Aquel fue un viaje sin destino. Los expulsados (hombres, mujeres, ancianos y niños) caminaban, caminaban y caminaban, bajo un sol de fuego, por pedregales y montañas. No les permitían descansar ni apenas beber. Se alimentaban de lo que podían. De vez en cuando, se encontraban con escuadrones de la muerte, que gozaban golpeando y martirizando a los armenios deportados. Violaban a las mujeres y a las niñas. Luego los ahorcaban, los arrojaban al río Éufrates o los fusilaban. En Trebizon, decidieron montar a los armenios en barcas y hundirlos en medio del Mar Negro. Los afortunados que pudieron huir encontraron refugio en Francia o América. Políticos como Edouard Balladur, actrices como Cher, pintores como Arshile Gorky y deportistas como David Nalbaldian, André Agassi o Alain Prost son hijos de la diáspora armenia. Cuando era apenas un adolescente, el pintor Gorky, que acabó suicidándose en Estados Unidos, vio cómo su madre moría en sus brazos. De hambre.

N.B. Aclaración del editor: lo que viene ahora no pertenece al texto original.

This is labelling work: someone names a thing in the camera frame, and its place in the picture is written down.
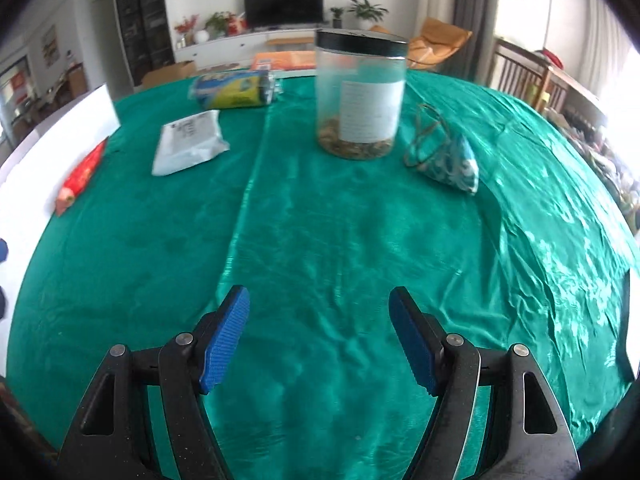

¿Fue aquello un genocidio, planificado y diseñado desde arriba? El historiador británico Arnold Toynbee, en un informe de 1917, definió la masacre como «el exterminio de una nación». Incluso el propio Hitler citaba el caso armenio como un interesante precedente de su «solución final» para los judíos. Sin embargo, los turcos lo niegan rotundamente y hasta persiguen a quienes sostienen lo contrario. El escritor Orhan Pamuk, premio Nobel, debió afrontar un proceso judicial y una multa por decir que el Imperio Otomano había matado a un millón de armenios: «Es un tabú. Nadie se atreve a mencionarlo, así que yo lo digo alto y claro», clamó Pamuk en un periódico suizo. Casi todos sus compatriotas, en cambio, prefieren la versión oficial: «Era una guerra. Muchos armenios murieron, pero también fueron asesinados 600.000 musulmanes», sentencia Yusuf Halacoglu, diputado y expresidente de la Sociedad Turca de Historia. La escuela de Halacoglu discute, entre otras cosas, la autenticidad de un elocuente telegrama remitido por el ministro Talaat al gobernador de Alepo: «El gobierno ha decidido exterminar a todos los armenios habitantes de Turquía (...) Sin miramientos por las mujeres, niños y enfermos (...) Es necesario poner fin a su existencia».
La palabra «genocidio», situada en el centro del debate, es un vocablo bastardo, acuñado en 1943 por Raphael Lemkin, un profesor judío. Lemkin mezcló una raíz griega ('genos': pueblo o raza) con un sufijo latino ('cedere': matar). La ONU asumió el término y lo definió como «cualquier acto cometido con la intención de destruir, en todo o en parte, a un grupo nacional, étnico, racial o religioso». El propio Lemkin consideraba que el exterminio armenio había sido el primer genocidio del siglo XX. Hasta la fecha, según datos del Consejo Nacional Armenio, 26 países lo han reconocido oficialmente. En España, solo Euskadi y Cataluña han dado ese paso. Turquía, miembro de la OTAN y aliado estratégico de Occidente, impone demasiado.
Parece como si, en el fondo, fuera un simple lío de palabras. Sin embargo, para los armenios se trata de una cuestión esencial e irrenunciable. «Aznavour dice que con su pueblo se está cometiendo un doble genocidio -explica Gurriarán-. El primero les arrebató a sus antepasados. El segundo lo niega».